Une lucarne éclaire l'endroit de rais de lumière vacillants. Dans un coin, un vieux panier éventré git sur son séant, tandis qu'un amas de bouteilles de fer et de verre s'empile sans aucun ordonnancement. Le décor qui se dévoile ainsi ne propose pas plus de réponse à ce qui aurait généré ces bruits ni de satisfaction au chat d'avoir grimpé jusqu'ici, aucune couverture ou canapé ne s'offrant à lui. Alors qu'il allait rebrousser chemin, un mouvement furtif attire l'attention du félin, le mettant en position de se défendre à l'instinct.

La forme d'une oreille minuscule, les traits de moustaches qui ondulent, et un museau tacheté qui émerge du crépuscule : l'intrus daigne enfin se dévoiler, en la manifestation d'un chaton apeuré, tout autant surpris que celui qui vient de le débusquer.

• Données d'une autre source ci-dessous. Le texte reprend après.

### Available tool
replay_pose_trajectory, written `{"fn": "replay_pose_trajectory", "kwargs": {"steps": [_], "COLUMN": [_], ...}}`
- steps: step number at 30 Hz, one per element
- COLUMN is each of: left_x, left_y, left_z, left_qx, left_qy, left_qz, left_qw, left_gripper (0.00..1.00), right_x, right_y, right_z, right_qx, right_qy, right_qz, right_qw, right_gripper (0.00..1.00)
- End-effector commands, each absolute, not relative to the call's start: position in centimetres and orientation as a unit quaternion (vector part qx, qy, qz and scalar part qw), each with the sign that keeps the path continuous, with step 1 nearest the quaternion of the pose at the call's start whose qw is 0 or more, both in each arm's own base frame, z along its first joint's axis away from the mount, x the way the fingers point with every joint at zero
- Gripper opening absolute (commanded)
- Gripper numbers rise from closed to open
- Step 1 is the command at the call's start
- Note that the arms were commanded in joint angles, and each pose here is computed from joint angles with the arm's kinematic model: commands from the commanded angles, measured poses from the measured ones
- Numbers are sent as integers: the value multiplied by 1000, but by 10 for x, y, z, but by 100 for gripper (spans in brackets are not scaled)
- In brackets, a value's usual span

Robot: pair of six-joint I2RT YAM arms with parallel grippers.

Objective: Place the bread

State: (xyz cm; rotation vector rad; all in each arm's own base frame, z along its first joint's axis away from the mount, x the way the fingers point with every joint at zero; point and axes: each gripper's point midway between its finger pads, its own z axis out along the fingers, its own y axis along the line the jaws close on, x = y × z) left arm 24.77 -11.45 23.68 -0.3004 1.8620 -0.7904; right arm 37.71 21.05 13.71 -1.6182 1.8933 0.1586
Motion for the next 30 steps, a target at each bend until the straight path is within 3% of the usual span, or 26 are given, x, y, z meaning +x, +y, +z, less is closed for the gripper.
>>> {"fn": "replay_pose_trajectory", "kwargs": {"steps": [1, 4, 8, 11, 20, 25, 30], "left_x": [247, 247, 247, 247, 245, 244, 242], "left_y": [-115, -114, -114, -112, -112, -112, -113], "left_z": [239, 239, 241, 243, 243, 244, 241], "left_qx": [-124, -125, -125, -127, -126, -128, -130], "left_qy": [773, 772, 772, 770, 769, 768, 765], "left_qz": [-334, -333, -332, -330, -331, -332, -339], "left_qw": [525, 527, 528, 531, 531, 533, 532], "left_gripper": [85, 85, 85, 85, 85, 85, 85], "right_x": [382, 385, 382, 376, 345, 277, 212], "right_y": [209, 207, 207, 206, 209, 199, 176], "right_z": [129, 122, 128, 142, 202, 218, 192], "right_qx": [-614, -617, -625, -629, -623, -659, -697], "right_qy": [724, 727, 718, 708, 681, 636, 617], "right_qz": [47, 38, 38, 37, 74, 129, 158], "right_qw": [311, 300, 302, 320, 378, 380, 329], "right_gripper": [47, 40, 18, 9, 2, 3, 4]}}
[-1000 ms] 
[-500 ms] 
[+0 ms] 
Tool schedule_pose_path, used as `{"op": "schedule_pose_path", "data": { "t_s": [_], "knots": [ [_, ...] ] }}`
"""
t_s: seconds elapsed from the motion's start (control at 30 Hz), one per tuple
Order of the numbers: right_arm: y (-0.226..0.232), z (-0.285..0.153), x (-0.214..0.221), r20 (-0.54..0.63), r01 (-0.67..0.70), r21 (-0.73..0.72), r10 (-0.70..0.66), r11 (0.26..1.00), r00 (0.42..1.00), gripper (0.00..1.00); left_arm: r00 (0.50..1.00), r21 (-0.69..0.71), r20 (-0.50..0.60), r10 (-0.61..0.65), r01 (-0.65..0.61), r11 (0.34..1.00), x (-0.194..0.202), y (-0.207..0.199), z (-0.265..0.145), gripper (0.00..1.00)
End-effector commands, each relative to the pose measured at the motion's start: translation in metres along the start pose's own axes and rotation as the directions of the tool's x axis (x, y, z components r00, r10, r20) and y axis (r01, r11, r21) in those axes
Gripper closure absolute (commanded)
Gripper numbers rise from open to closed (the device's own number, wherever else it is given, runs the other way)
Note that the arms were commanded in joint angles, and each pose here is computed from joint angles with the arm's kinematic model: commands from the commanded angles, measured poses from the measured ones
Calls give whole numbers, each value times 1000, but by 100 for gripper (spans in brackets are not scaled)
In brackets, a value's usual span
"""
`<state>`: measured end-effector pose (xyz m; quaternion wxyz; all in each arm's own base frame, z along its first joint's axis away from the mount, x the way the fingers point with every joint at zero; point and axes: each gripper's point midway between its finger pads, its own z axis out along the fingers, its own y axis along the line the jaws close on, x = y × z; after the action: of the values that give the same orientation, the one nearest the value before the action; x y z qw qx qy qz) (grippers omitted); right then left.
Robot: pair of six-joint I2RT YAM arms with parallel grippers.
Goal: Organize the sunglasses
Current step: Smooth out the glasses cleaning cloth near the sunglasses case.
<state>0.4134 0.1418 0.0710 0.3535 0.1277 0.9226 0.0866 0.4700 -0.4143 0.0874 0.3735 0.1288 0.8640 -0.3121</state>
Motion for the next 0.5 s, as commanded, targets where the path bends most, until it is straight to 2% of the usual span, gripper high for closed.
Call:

Plus qu'étonné, interloqué, le chat s'approche à pas comptés, se demandant bien comment un tel spécimen a ainsi pu trouver ici refuge sans qu'il en soit informé. En face, son vis-à-vis lui renvoie un regard oscillant entre soulagement et joie de le rencontrer, heureux de cette visite inespérée, au point de ne même plus attendre et de bondir pour se présenter, s'enrouler entre les pattes de ce congénère qu'il est ravi de croiser. Embarrassé de ces manifestations câlinées, le chat peine à conserver son autorité, hésitant entre massif rejet et tendresse innée, pour au final se laisser amadouer. Se pelotonnant lui aussi autour de ce petit être paumé, il prend la direction du panier, pour s'y lover, avec le chaton en son giron.

Il n'est soudain plus question de refuge ni de dignité, de râler ou de retourner vers l'endroit qu'il a quitté : pour le chat, ces heures pluvieuses et venteuses sont la plus belle des journées, celle où se confronter à la réalité lui a permis de s'ouvrir à ce qu'il n'aurait pas imaginé,


une rencontre qui fait grandir et partager.